# 26 Rks In West Tn.



## roughing.it (Jun 18, 2007)

Hello all,

We've been lurking about for a little while now and wanted to say hello. We got a 2007 26 RKS in the middle of May and are really excited about getting some use out of it in the near future. The only thing stopping our progress is a TV. We are still looking for something that will fill the bill. Maybe a Tundra, Silverado, or an F150. Jury is still out, till probably September.

Talk with everyone soon.
B


----------



## GarethsDad (Apr 4, 2007)

If you are looking for a new TV you may want to look at the 3/4 ton trucks as they are better suited for towing, better gearing and suspension. My .02 James With a 1/2 ton.


----------



## Oregon_Camper (Sep 13, 2004)

Welcome...Welcome...Welcome.

Glad you found us.









Congrats on the new Outback. You're going to LOVE it.


----------



## skippershe (May 22, 2006)

Hi roughing.it
















Outbackers! 

Glad you found us!
Congrats on your 26rks, gotta love that king bed








Hope you find a new TV soon so you can get out and enjoy camping season...of course, with an Outback that's pretty much year round









What area are you from??

Happy Camping!


----------



## Acadia Hiker (May 29, 2007)

_cough, cough_ Buy a Tundra! _cough







_

And welcome!

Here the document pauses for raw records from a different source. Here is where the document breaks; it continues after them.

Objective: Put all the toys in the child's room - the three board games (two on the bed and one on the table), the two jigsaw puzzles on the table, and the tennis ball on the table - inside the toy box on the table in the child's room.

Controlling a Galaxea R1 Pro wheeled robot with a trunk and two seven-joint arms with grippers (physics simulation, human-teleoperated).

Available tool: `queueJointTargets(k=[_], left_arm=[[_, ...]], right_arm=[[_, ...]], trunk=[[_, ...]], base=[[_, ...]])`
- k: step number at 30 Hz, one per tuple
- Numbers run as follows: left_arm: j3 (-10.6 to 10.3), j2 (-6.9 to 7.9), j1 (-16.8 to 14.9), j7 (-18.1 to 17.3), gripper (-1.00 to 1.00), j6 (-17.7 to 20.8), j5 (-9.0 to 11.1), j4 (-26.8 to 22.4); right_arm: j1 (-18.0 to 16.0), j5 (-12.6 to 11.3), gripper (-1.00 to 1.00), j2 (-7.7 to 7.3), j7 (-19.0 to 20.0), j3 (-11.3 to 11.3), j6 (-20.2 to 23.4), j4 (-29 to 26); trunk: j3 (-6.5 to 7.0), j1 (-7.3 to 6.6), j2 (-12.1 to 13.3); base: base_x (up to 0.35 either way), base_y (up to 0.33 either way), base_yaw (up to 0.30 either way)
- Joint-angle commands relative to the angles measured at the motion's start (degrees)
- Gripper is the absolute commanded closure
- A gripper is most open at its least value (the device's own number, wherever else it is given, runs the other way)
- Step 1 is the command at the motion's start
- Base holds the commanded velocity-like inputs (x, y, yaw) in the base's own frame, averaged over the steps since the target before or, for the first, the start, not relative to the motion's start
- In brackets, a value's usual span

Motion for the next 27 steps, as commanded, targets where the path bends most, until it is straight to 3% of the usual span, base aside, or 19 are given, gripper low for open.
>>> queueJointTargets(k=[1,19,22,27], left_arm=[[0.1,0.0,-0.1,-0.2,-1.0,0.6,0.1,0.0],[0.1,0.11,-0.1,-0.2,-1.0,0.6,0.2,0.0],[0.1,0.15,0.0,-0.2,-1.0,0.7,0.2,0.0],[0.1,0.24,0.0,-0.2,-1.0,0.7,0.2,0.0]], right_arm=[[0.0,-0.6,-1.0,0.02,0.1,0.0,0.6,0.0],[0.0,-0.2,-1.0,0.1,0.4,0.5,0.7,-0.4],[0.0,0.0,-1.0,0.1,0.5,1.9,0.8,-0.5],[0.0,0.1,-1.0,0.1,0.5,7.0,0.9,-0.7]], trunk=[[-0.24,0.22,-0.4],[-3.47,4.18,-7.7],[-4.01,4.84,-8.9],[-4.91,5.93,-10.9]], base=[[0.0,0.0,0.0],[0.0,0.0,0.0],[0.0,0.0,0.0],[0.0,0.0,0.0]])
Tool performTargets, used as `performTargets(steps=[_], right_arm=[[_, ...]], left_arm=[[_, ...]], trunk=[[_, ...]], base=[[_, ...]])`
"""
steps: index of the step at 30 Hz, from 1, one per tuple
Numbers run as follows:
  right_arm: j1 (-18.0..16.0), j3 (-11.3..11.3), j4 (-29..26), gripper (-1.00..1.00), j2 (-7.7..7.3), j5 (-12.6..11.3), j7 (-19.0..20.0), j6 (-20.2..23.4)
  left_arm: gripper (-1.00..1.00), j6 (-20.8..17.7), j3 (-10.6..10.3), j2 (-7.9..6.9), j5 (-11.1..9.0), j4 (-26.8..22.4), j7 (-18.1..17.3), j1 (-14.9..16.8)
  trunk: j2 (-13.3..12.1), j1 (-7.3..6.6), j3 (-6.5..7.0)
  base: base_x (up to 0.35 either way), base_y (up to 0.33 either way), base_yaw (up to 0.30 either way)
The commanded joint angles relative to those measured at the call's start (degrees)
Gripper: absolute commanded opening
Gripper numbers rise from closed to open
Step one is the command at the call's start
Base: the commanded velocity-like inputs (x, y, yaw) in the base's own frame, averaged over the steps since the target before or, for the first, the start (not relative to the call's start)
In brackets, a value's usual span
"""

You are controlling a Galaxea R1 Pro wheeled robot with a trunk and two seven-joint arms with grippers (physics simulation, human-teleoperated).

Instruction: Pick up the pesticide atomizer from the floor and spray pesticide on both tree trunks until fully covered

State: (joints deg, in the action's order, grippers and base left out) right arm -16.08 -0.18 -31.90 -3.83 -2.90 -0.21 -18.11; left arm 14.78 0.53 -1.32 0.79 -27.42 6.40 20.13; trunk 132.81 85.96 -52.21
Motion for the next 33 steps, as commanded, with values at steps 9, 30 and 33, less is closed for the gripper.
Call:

Be careful--this place is addicting!


----------



## RizFam (Feb 25, 2006)

*to Outbackers*  

We have the 06-26RKS & pull it w/ an 06-Tundra & an 07-Yukon XL 3/4 ton. 
Much to our surprise the Tundra was a champ pulling our Camper. We took about 18 trips last year from Ocean City MD to Niagra Falls ON CA. The Tundra kept up with the Big Boys..........No Problem. 
If you got the 07 Tundra .......You'd be fine & my DH would be jealous.









Tami


----------



## roughing.it (Jun 18, 2007)

Thanks for all of the great information.

We'll see you on the road soon.


----------



## Lazybonz(aka Bill) (Sep 23, 2006)

Hi
I also have a 26 RKS. I got it new in Sept 06. 
I thought my 1/2 ton dodge ram 4x4 with 5.9 V8 was more than up to the job.
I was so wrong!
I towed it from North Dakota to North Carolina in Nov. 06 and the very next thing I did when we got home from that first long trip was to trade the 1/2 ton dodge pickup for a 3/4 ton truck. The 26RKS is just to heavy for a 1/2 tonner. Trust me on this...I hated towing with that 1/2 ton truck. Every mile was a strain on the truck and my wife and my nerves.
The 1/2 tone dodge had a 5.9 liter V8 and auto tranny and heavy duty 4X4 suspension...it was not enough.
For your safety, and peace of mind, and pocket book ( vehicle wear and tear) do your best to get a 3/4 tonner.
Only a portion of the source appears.